Phosphine (\(\text{PH}_3\)) is a molecule composed of one phosphorus atom and three hydrogen atoms. The nature of the chemical bond determines a substance’s physical and chemical properties, making the classification of the phosphorus-hydrogen bond as ionic or covalent essential. This distinction is based on whether electrons are fully transferred between atoms or merely shared between them.
Defining the Extremes: Ionic and Covalent Bonds
Chemical bonds exist on a spectrum, but they are broadly categorized into two major types: ionic and covalent. An ionic bond forms when there is a complete transfer of one or more valence electrons from one atom to another. This transfer typically occurs between a metal and a non-metal, resulting in oppositely charged ions (cations and anions) held together by a strong electrostatic attraction.
Covalent bonds involve electrons shared between two atoms rather than transferred. This type of bonding is most common between two non-metal atoms, like the phosphorus and hydrogen found in phosphine. The sharing of electrons allows each atom to achieve a more stable electron configuration, generally satisfying the octet rule.
How Electronegativity Determines Bond Type
Chemists use the concept of electronegativity to quantify where a specific bond falls on this spectrum. Electronegativity is a measure of an atom’s ability to attract a shared pair of electrons in a chemical bond. Linus Pauling developed the most common scale, where values range from about 0.7 to 3.98.
The difference in electronegativity (\(\Delta \text{EN}\)) between the two bonded atoms is the metric used to predict the bond type. A large difference indicates that the more electronegative atom pulls the electron pair strongly, classifying the bond as ionic. Generally, a \(\Delta \text{EN}\) greater than 1.7 suggests an ionic bond.
Bonds with smaller differences are considered covalent, with the degree of electron sharing dictating the bond’s polarity. When the \(\Delta \text{EN}\) is between 0.4 and 1.7, the sharing is unequal, creating a polar covalent bond. If the difference is very small, typically less than 0.4, the electrons are shared nearly equally, resulting in a nonpolar covalent bond.
Calculating the Bond Type for Phosphine (\(\text{PH}_3\))

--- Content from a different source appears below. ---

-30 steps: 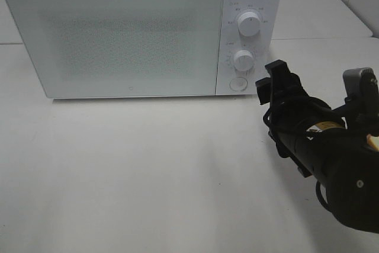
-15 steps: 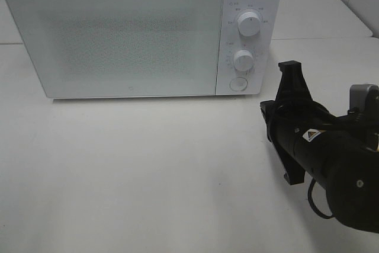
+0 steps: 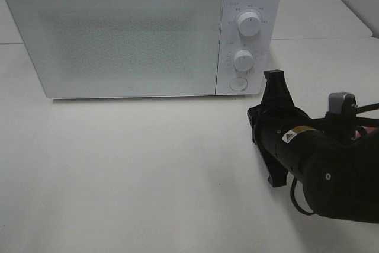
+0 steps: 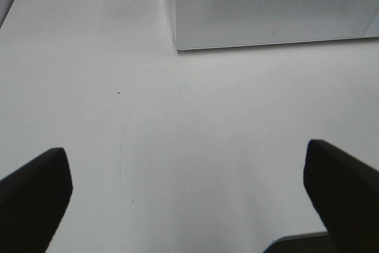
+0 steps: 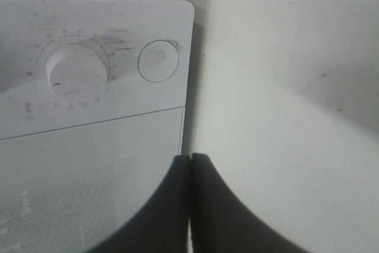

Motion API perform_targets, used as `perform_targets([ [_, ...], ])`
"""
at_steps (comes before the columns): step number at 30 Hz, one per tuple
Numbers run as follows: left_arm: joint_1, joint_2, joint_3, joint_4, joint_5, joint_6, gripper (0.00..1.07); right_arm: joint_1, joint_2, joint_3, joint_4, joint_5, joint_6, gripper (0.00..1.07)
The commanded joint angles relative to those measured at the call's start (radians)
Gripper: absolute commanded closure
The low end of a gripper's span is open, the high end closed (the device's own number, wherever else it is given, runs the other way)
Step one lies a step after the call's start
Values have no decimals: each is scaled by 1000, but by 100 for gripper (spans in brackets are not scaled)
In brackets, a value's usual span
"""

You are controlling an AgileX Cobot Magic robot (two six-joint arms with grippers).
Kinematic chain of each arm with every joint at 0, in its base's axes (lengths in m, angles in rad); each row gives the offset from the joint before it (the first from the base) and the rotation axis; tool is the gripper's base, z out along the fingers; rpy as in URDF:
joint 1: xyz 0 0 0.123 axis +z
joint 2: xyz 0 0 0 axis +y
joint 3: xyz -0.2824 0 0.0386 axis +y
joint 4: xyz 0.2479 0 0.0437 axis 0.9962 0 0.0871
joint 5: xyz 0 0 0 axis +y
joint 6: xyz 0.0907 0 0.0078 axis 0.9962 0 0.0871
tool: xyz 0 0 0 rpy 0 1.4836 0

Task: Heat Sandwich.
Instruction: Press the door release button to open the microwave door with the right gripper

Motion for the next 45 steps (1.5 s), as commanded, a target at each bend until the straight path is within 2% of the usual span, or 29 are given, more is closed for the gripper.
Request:
perform_targets([
  [1,3,-20,2,-7,-7,-5,7,-52,18,-35,-83,31,53,107],
  [6,3,-20,2,-7,-7,-5,7,-88,18,-64,-109,74,53,107],
  [11,3,-20,2,-7,-7,-5,7,-161,19,-105,-145,110,52,107],
  [15,3,-20,2,-7,-7,-5,7,-194,71,-149,-180,125,102,107],
  [33,3,-20,2,-7,-7,-5,7,-194,253,-313,-203,45,173,107],
  [45,3,-20,2,-7,-7,-5,7,-211,314,-375,-200,35,192,107],
])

Applying the electronegativity concept to phosphine requires determining the difference between the phosphorus (P) and hydrogen (H) atoms. On the Pauling scale, the electronegativity of phosphorus is 2.19, while the value for hydrogen is 2.20. Both elements are non-metals, which is an initial strong indicator of covalent bonding.

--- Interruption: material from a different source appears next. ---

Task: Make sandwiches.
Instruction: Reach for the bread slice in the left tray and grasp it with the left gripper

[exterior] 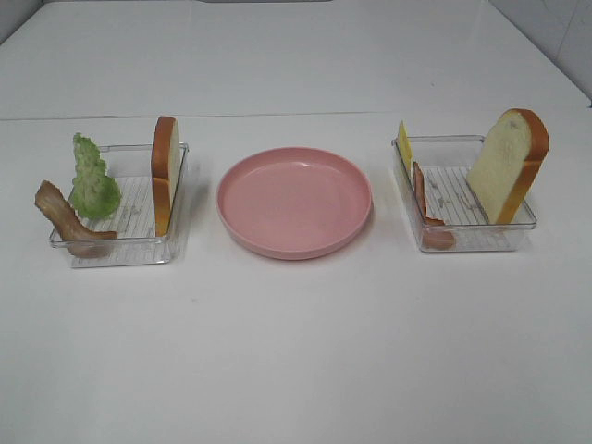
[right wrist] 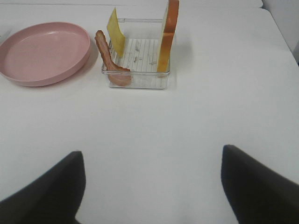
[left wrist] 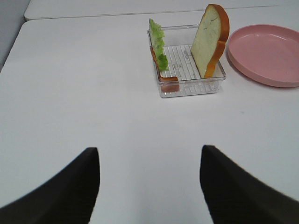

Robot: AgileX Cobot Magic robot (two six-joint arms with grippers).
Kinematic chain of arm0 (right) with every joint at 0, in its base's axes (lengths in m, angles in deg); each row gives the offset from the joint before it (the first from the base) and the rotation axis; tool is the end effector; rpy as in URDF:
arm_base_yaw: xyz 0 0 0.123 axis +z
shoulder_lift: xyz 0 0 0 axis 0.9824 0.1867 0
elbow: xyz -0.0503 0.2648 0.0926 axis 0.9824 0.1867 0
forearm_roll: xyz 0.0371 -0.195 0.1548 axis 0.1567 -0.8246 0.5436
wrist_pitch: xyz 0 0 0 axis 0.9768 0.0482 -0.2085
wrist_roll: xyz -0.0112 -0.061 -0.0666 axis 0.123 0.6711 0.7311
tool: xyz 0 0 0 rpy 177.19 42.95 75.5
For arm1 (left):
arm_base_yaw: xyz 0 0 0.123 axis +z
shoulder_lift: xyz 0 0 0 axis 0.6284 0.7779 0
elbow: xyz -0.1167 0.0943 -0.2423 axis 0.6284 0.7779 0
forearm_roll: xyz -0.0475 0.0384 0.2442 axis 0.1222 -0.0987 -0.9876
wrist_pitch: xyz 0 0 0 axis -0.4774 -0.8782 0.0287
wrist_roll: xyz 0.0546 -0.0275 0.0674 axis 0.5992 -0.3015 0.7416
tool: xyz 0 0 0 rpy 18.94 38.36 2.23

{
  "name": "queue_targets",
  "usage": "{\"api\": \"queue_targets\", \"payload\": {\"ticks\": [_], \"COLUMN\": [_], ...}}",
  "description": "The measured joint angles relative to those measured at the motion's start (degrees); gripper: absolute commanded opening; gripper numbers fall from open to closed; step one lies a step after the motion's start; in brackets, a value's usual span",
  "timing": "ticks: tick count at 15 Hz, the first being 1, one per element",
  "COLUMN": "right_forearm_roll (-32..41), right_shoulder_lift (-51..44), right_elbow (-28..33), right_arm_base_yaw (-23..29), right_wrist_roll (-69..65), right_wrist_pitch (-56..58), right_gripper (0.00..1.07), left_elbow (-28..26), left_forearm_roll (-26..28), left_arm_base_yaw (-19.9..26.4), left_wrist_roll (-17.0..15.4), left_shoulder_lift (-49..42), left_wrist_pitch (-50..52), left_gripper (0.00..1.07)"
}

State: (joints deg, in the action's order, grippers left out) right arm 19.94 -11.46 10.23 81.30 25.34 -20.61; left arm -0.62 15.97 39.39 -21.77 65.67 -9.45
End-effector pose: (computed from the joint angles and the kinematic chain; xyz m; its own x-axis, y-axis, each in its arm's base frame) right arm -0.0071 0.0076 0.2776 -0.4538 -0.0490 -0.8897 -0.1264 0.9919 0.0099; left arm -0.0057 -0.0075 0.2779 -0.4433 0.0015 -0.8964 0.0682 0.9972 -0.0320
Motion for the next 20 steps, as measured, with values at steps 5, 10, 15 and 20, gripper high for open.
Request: {"api": "queue_targets", "payload": {"ticks": [5, 10, 15, 20], "right_forearm_roll": [0.0, 0.0, 0.0, 0.0], "right_shoulder_lift": [0.0, 0.0, 0.0, 0.0], "right_elbow": [0.0, 0.0, 0.0, 0.0], "right_arm_base_yaw": [0.0, 0.0, 0.0, 0.0], "right_wrist_roll": [0.0, 0.0, 0.0, 0.0], "right_wrist_pitch": [0.0, 0.0, 0.0, 0.0], "right_gripper": [0.76, 0.76, 0.76, 0.76], "left_elbow": [0.0, 0.0, 0.0, 0.0], "left_forearm_roll": [0.0, 0.0, 0.0, 0.0], "left_arm_base_yaw": [0.0, 0.0, 0.0, 0.0], "left_wrist_roll": [0.0, 0.0, 0.0, 0.0], "left_shoulder_lift": [0.0, 0.0, 0.0, 0.0], "left_wrist_pitch": [0.0, 0.0, 0.0, 0.0], "left_gripper": [0.6, 0.6, 0.6, 0.6]}}
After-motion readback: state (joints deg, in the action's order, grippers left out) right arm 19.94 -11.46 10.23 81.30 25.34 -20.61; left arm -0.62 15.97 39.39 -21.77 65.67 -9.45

The calculation for the electronegativity difference is \(\Delta \text{EN} = |2.20 – 2.19|\), which results in a value of 0.01. This minimal difference falls far below the 0.4 threshold for nonpolar covalent bonds and the 1.7 threshold for ionic bonds. The bond in phosphine is therefore classified as covalent, specifically a nonpolar covalent bond due to the almost equal sharing of the electron pair.
The Resulting Molecular Shape and Polarity
The covalent nature of the P-H bonds dictates the molecular structure of phosphine, which is predicted using the Valence Shell Electron Pair Repulsion (VSEPR) theory. The central phosphorus atom possesses three single bonds to hydrogen and one lone pair of non-bonding electrons. This arrangement results in a tetrahedral electron geometry.
The actual shape of the molecule, known as the molecular geometry, is determined by the positions of the atoms. The repulsion from the lone pair compresses the bond angles between the P-H bonds, distorting the shape into a trigonal pyramidal structure.
While the individual P-H bonds are nonpolar covalent, the presence of the lone pair on the phosphorus atom creates an uneven distribution of electron density across the entire molecule. This asymmetry gives phosphine a slight dipole moment, meaning the molecule as a whole is slightly polar.